An example of the training taken can be seen in an entry from August 1931 which shows the autographs of Ted Sagar, Bill ‘Dixie’ Dean, Warney Cresswell, Cliff Britton and 20 team-mates signing in for morning and afternoon training. The morning session consisted of a long walk along Queen's Drive, through West Derby village, and then along the East Lancs Road and Walton Hall Avenue to Goodison Park.

==Reaction to the collection==
Feedback from memorabilia experts regarding the collection has been positive.

Grant McDougall of Christie's said:

It is the most comprehensive collection of memorabilia I’ve had the good fortune to catalogue. The official ledgers, rare programmes, unique season-tickets and magnificent medals are of interest to football enthusiasts of all ages and all persuasions. And there is so much more.

Graham Budd of Sotheby's added:

This collection has no match anywhere in the football world. It’s a unique record of Everton's history – possibly a history unparalleled by any other club. The collection offers a unique record of the evolution of British football and of the city of Liverpool.

And David Stoker of Liverpool Records Office stated:

The ledgers and programmes are of significant historical importance. They tell the week-by-week story of Merseyside over the past 125 years.

==Everton Collection Charitable Trust==

Dr France claims that he was simply the guardian of Everton's history. It had always been his desire that the people of Merseyside have access to his treasures.

He insisted that all football fans have physical access to the collection in Liverpool, or online access via a dedicated website.

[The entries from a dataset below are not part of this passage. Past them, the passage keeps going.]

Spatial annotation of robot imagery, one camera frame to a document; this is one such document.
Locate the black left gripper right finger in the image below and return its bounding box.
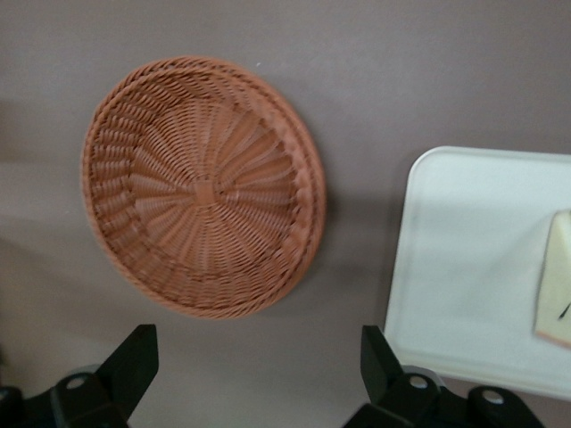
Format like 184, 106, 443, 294
343, 324, 546, 428

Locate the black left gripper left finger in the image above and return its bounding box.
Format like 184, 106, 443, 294
0, 323, 160, 428

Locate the triangle sandwich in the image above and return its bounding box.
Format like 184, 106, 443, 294
533, 208, 571, 349

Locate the white plastic tray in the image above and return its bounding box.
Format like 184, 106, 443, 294
383, 145, 571, 402

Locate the round brown wicker basket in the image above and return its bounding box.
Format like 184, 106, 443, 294
79, 55, 330, 321

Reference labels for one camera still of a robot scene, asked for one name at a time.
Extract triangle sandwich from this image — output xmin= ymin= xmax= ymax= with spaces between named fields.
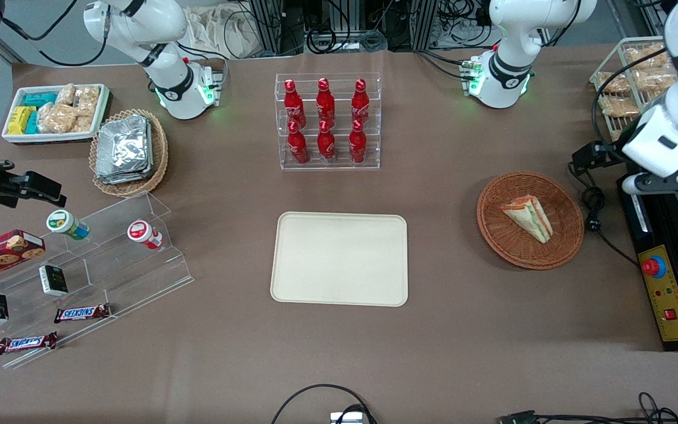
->
xmin=500 ymin=195 xmax=553 ymax=244

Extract white rectangular snack tray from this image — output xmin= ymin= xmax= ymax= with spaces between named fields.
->
xmin=2 ymin=84 xmax=111 ymax=145

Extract light tan wicker basket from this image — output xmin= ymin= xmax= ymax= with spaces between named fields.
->
xmin=89 ymin=108 xmax=169 ymax=198

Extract brown round wicker basket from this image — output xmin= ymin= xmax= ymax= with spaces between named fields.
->
xmin=477 ymin=171 xmax=585 ymax=271

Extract cream rectangular tray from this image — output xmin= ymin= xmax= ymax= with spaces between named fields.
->
xmin=270 ymin=211 xmax=409 ymax=307

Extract green lidded cup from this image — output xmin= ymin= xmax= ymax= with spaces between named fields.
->
xmin=46 ymin=209 xmax=90 ymax=241

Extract yellow snack pack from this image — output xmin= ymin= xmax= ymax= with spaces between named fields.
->
xmin=7 ymin=106 xmax=36 ymax=135

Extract silver foil pouch stack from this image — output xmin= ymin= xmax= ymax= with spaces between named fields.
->
xmin=95 ymin=114 xmax=154 ymax=185

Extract red lidded cup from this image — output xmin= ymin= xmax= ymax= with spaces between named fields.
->
xmin=127 ymin=220 xmax=164 ymax=250

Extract red emergency stop button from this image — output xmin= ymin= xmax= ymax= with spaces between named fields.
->
xmin=641 ymin=255 xmax=667 ymax=279

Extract Snickers chocolate bar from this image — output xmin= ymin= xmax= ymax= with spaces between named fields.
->
xmin=54 ymin=303 xmax=111 ymax=324
xmin=0 ymin=332 xmax=58 ymax=355

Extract clear acrylic stepped shelf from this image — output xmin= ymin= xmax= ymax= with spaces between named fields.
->
xmin=0 ymin=190 xmax=195 ymax=370

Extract black sealing machine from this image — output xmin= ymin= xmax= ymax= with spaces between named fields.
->
xmin=617 ymin=171 xmax=678 ymax=352

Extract clear acrylic bottle rack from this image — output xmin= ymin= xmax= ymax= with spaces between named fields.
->
xmin=275 ymin=72 xmax=381 ymax=171

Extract red cola bottle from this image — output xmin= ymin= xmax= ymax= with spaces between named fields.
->
xmin=287 ymin=121 xmax=309 ymax=165
xmin=316 ymin=77 xmax=336 ymax=127
xmin=284 ymin=79 xmax=307 ymax=129
xmin=351 ymin=78 xmax=371 ymax=125
xmin=348 ymin=120 xmax=368 ymax=165
xmin=317 ymin=120 xmax=337 ymax=164

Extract beige cloth bag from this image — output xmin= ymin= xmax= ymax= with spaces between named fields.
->
xmin=186 ymin=6 xmax=260 ymax=59

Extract black power cable with plug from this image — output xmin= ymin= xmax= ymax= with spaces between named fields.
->
xmin=567 ymin=162 xmax=640 ymax=267

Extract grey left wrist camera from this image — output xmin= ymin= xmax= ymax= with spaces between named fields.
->
xmin=621 ymin=172 xmax=678 ymax=196

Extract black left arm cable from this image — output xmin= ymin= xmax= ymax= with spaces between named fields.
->
xmin=592 ymin=47 xmax=669 ymax=148

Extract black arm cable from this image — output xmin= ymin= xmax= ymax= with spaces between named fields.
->
xmin=0 ymin=0 xmax=110 ymax=67
xmin=592 ymin=47 xmax=669 ymax=148

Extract white wire rack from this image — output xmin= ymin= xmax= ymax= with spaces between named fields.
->
xmin=589 ymin=37 xmax=678 ymax=143

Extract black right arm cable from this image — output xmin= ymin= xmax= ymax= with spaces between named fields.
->
xmin=0 ymin=0 xmax=110 ymax=67

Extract aluminium frame post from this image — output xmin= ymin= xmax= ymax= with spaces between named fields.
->
xmin=249 ymin=0 xmax=284 ymax=57
xmin=413 ymin=0 xmax=440 ymax=51

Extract black cable with connector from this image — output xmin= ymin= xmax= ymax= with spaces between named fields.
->
xmin=498 ymin=392 xmax=678 ymax=424

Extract black cable bundle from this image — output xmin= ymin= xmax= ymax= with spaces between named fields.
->
xmin=304 ymin=21 xmax=388 ymax=55

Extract black looped cable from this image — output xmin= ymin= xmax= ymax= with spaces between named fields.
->
xmin=271 ymin=384 xmax=378 ymax=424

The collection will be housed within the Liverpool Record Office in Liverpool Central Library and is expected to be used in various displays associated with the city's new museum.

Presently, the collection is undergoing digitization which the Trust expects to take approximately one year to complete. After this process, the collection is expected to be available for viewing on a dedicated website, and items being on view at a museum within Everton new stadium, as well as various exhibitions throughout the city of Liverpool.